On 03/08/14 09:11, Stuart Longland wrote:
In the interest of science, I gave it a shot just then. With a 100nF
capacitor in series to block the DC, I wired it to a DIN5 plug (all my
radios have been set up with adaptors to DIN5 headset jacks) and tried it.

It did work, but without any amplification or impedance matching, the
modulation is well down. I might try winding a small transformer and
see what that does.


Well, I did some math, to transform a 32ohm load to ~600 ohms, I need a
turns ratio of ~4.3:1.

math.sqrt(600.0/32.0)

4.330127018922194


I played with this a little, and so I thought I'd add a couple more,
make it a nice round number. 4.5:1 would give me a 648ohm load on the
HV side.

I had a few L8 toroid ferrite cores laying around, these to be precise:
http://www.jaycar.com.au/productView.asp?ID=LO1230

Not being sure about the number of turns, I made a guess at 45:10, and
started winding.

Just tried it and now the audio is completely dead. Transformer loss is
too high for the feeble signal out of the "microphone".

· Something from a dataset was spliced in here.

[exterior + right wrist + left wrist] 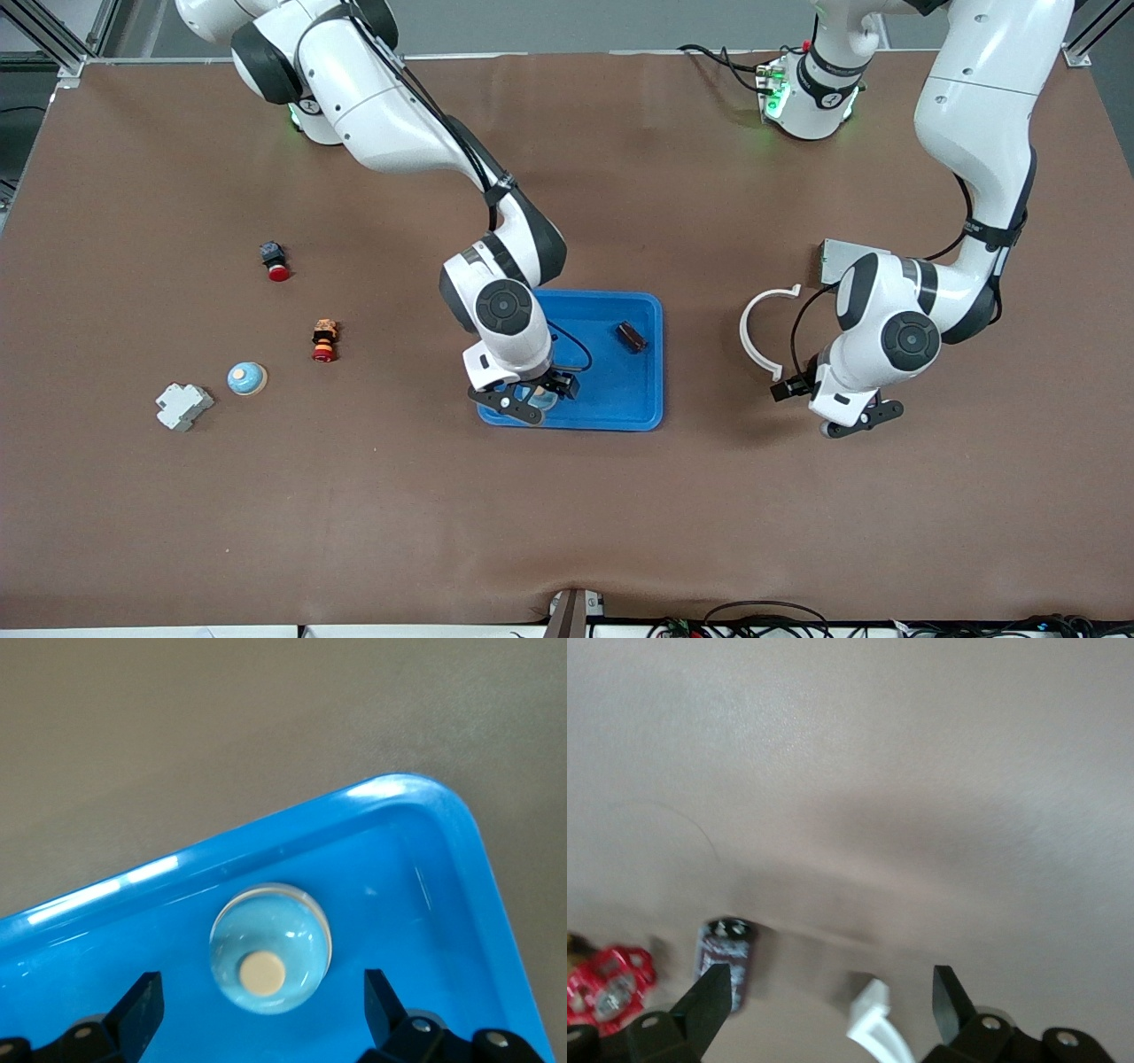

My guess is that the turns count is waay too small, and that maybe
450:100 might be closer to the mark, but I really don't feel like
winding that many turns on a toroid. 45 felt like a marathon.

So for this to work, I need an in-line amplifier of some sort. My
challenge is to RF-harden it, and have it compatible with both dynamic
microphone inputs as well as electret: as the same headset will probably
be used with both. (If the phone rings and I'm on the bike, I will
sometimes plug the helmet into the phone to answer it. Right now all
headsets are interchangeable with all devices, a feature I'd like to keep.)

I'm thinking possibly a FET, since that's what's embedded in the
electret capsules, however I suspect this will be prone to the same problem.

Looks like I might be getting out the oscilloscope and making some
measurements with the PTT down, try to figure out where the RF is
getting in.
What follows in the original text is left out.